Final answer:
The student's question contains some inconsistencies and does not provide a complete range for the variable k. Given the incomplete information, we can state that for k=0 and k=1, there are trivial solutions for x, y, and z. However, without additional information or clarification, providing a definitive answer is not possible.
Step-by-step explanation:
The student asks for the values of x, y, and z such that x³+y³+z³=k for each k from 1 to person to get it right gets a crown, however, this is either a typo or not a complete range provided for k. We are provided with multiple sets of values for x, y, and z, but not all of them clearly fit into the context of solving the equation x³+y³+z³=k. So let's consider the cases of k being 0 and 1:
- For k=0, a trivial solution is x=0, y=0, and z=0.

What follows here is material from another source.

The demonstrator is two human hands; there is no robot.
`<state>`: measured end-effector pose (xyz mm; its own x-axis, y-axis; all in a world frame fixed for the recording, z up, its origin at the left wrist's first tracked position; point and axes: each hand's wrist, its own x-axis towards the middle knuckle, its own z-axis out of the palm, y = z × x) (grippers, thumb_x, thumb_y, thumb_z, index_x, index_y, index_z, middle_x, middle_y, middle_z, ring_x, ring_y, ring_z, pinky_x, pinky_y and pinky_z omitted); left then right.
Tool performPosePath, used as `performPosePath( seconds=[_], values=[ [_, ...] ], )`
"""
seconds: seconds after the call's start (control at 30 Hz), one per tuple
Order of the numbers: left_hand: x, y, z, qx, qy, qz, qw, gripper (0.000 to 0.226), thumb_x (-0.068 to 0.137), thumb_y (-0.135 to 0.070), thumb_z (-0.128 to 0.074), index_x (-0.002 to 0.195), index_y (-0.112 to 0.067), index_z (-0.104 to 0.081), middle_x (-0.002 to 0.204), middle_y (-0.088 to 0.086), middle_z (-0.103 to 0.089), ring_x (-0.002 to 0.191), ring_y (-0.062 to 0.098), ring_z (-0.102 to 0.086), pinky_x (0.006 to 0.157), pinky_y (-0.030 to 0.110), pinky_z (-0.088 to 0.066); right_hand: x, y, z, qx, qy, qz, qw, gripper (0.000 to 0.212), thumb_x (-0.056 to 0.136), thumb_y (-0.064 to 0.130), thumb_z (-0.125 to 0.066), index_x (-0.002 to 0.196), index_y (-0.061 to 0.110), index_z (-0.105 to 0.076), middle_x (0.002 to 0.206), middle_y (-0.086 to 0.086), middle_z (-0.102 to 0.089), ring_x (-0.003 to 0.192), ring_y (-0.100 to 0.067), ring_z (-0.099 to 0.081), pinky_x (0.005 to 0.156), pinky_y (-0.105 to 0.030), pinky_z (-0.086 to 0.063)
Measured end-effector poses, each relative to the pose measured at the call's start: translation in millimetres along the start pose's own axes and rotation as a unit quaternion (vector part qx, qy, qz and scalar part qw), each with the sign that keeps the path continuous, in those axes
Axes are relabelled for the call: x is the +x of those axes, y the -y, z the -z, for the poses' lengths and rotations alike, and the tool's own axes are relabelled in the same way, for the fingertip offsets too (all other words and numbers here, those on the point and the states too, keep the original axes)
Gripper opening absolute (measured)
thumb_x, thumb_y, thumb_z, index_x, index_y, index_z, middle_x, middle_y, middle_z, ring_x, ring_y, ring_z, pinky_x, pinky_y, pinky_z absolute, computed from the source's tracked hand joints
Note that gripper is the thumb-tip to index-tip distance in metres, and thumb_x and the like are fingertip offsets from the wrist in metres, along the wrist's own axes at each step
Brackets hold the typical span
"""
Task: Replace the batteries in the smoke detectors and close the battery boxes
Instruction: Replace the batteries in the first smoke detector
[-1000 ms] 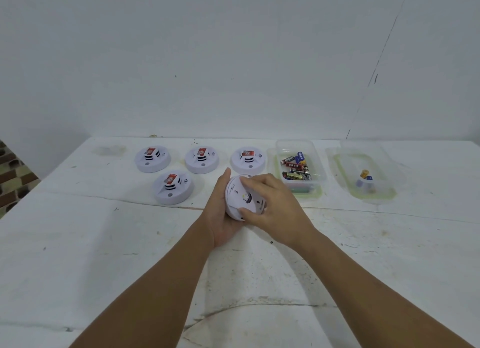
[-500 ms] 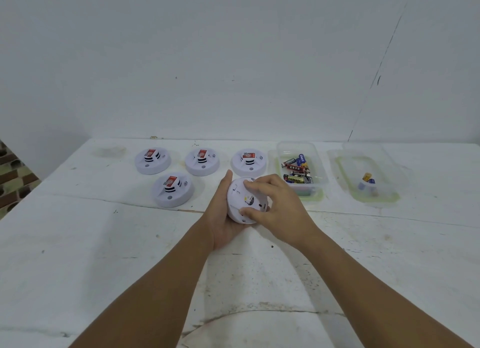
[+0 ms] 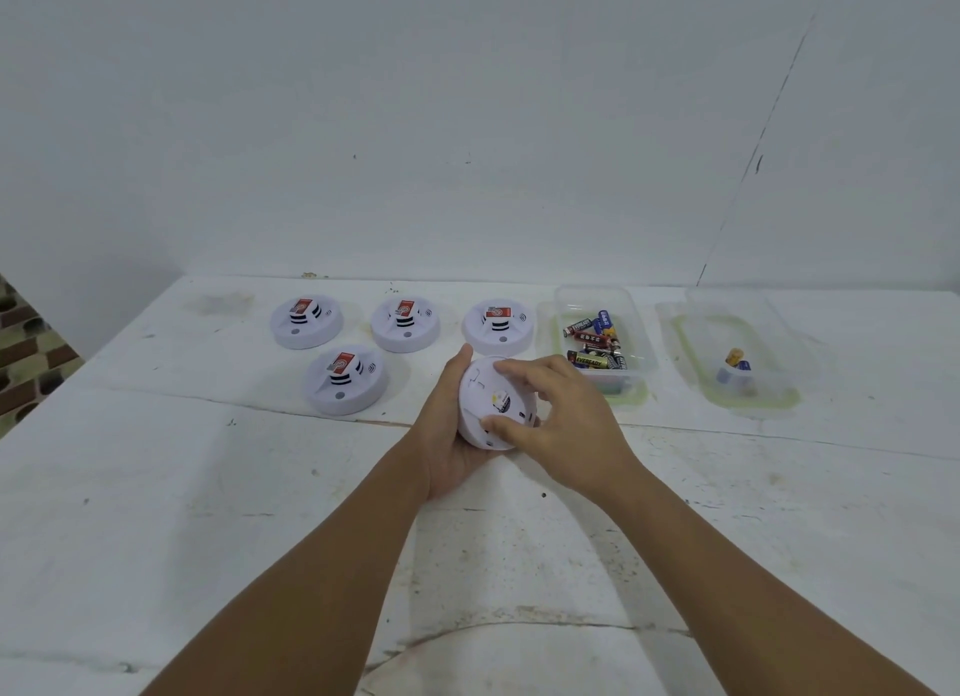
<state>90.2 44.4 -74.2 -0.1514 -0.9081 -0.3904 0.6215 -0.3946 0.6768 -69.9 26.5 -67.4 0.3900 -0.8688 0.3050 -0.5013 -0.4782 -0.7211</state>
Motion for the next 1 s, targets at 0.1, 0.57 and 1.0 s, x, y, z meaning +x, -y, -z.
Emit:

- For k=1, we can also have trivial solutions, such as x=1, y=0, and z=0.
However, without a complete description for the range of k, finding values for x, y, and z based on the given information is not possible. The answer options given in the question (A, B, C, D) do not align with the typical format of a question asking to solve for variables in an equation and thus cannot be addressed.
Cubing of Exponentials
We have reference to the cubing of exponentials, which means to raise each term with an exponent to the power of 3. This concept can be utilized to simplify the equation x³+y³+z³=k for certain values of x, y, and z when these variables are exponentials.